■ TASK TO COMPLETE: Work through the data below and give the number of lines holding the word "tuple", without any other text.

■ DATA UNDER STUDY:
......
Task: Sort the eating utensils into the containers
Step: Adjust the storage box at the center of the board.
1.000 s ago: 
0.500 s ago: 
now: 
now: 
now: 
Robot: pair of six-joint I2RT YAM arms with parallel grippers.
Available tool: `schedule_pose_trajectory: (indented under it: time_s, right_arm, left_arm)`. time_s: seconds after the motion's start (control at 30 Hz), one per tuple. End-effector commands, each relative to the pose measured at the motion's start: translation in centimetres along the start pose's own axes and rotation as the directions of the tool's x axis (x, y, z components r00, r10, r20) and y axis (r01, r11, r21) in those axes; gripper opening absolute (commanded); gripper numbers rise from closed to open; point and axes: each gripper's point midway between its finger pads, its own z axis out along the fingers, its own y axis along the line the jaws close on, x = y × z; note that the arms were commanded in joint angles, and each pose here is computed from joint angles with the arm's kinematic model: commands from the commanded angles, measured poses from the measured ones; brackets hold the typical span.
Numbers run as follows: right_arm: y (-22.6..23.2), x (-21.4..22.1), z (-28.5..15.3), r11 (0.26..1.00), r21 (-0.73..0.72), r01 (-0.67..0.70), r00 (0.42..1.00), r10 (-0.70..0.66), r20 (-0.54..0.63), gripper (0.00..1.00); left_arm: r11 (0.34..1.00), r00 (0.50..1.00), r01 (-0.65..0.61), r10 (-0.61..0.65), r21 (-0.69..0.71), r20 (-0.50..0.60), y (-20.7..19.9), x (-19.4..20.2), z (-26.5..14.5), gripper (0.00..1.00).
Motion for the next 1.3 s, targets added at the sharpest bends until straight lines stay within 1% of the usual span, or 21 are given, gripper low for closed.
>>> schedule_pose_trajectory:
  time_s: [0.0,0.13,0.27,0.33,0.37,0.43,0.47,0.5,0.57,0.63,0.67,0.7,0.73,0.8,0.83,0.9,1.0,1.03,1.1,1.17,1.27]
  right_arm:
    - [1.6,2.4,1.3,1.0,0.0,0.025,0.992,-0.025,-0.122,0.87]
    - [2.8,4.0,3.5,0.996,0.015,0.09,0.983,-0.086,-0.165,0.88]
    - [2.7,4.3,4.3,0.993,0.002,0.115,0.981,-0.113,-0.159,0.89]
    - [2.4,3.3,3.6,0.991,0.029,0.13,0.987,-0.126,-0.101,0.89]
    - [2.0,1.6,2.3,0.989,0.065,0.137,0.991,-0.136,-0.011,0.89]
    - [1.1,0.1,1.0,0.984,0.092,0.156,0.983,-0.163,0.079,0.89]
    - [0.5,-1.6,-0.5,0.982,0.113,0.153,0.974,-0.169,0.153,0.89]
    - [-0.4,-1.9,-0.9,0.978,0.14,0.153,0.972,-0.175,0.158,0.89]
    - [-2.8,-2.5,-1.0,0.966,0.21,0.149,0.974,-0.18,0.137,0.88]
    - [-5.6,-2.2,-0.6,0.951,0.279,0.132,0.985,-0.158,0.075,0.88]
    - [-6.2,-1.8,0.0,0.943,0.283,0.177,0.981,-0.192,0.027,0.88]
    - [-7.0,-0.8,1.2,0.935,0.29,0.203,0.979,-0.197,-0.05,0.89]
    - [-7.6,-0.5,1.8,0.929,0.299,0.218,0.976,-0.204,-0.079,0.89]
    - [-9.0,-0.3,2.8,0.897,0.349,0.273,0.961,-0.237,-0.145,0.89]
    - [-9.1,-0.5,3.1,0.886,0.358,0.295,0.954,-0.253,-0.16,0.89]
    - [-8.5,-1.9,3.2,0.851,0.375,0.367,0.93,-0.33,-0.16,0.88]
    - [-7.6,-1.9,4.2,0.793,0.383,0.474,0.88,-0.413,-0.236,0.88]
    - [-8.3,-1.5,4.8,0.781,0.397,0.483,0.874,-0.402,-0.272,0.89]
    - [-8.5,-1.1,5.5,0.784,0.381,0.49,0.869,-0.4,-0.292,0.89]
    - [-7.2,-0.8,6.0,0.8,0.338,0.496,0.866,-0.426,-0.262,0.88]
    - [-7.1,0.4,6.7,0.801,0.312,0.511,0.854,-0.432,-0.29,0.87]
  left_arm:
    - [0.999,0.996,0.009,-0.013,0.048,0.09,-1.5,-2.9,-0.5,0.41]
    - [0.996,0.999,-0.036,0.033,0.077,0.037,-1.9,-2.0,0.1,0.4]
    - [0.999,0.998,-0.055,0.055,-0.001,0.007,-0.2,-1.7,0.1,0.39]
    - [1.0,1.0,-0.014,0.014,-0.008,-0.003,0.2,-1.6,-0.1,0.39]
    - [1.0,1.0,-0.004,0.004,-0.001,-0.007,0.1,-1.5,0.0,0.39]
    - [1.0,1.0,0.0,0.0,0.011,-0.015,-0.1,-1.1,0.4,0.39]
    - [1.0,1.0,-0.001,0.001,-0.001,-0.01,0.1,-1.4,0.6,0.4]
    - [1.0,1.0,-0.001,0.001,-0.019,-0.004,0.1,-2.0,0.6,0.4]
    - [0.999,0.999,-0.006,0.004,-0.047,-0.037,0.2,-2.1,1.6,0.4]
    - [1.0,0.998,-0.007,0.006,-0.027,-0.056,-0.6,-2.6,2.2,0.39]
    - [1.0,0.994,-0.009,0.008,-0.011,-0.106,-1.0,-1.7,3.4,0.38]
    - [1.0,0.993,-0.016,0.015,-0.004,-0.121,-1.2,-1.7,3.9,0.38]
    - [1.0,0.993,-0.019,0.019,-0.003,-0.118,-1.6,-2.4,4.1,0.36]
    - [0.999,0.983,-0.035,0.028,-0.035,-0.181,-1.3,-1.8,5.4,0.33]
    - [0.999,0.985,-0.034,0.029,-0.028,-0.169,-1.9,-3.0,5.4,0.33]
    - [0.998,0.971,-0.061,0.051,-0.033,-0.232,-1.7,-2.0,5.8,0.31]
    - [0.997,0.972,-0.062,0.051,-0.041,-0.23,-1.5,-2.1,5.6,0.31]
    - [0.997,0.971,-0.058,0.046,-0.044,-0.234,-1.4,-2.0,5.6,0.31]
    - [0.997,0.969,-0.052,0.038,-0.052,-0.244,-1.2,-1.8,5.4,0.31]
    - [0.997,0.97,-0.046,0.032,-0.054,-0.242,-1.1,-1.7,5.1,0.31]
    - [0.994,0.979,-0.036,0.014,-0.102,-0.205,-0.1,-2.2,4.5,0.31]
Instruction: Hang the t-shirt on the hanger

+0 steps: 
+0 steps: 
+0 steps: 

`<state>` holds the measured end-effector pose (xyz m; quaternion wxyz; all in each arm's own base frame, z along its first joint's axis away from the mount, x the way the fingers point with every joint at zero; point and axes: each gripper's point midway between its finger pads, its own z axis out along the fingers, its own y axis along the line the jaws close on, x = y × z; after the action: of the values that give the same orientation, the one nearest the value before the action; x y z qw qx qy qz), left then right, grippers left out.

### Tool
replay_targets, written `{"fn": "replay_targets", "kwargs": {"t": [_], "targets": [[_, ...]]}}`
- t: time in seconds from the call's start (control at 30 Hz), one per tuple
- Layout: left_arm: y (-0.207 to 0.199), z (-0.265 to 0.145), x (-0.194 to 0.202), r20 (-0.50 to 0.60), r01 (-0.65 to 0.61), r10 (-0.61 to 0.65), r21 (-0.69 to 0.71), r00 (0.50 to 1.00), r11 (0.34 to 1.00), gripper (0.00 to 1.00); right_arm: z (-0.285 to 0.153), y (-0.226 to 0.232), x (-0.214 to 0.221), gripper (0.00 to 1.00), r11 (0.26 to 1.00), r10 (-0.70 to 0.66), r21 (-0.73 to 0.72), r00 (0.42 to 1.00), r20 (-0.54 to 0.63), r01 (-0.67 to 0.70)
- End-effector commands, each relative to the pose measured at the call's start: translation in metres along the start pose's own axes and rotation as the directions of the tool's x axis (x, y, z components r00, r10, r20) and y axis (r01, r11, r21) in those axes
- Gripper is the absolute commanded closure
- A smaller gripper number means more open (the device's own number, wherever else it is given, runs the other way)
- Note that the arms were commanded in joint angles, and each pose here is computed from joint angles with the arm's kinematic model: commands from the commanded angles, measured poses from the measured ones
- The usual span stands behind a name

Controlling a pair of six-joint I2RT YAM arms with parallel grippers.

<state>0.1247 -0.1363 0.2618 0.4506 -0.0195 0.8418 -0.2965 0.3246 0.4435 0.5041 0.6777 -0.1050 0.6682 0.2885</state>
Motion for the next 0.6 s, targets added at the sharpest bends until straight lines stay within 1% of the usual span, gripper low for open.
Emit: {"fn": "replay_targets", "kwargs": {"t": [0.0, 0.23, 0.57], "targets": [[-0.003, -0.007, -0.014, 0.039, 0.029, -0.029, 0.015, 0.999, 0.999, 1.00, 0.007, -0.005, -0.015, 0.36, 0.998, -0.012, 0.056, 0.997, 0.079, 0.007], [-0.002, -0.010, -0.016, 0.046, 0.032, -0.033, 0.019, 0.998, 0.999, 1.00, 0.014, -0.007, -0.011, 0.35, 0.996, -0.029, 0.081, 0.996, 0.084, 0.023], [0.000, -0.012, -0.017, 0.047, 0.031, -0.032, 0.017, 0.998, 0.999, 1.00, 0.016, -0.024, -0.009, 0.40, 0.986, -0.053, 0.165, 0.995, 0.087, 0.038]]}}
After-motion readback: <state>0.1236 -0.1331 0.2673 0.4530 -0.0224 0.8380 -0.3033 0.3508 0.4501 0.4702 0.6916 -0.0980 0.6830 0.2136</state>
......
■ RESPONSE: 2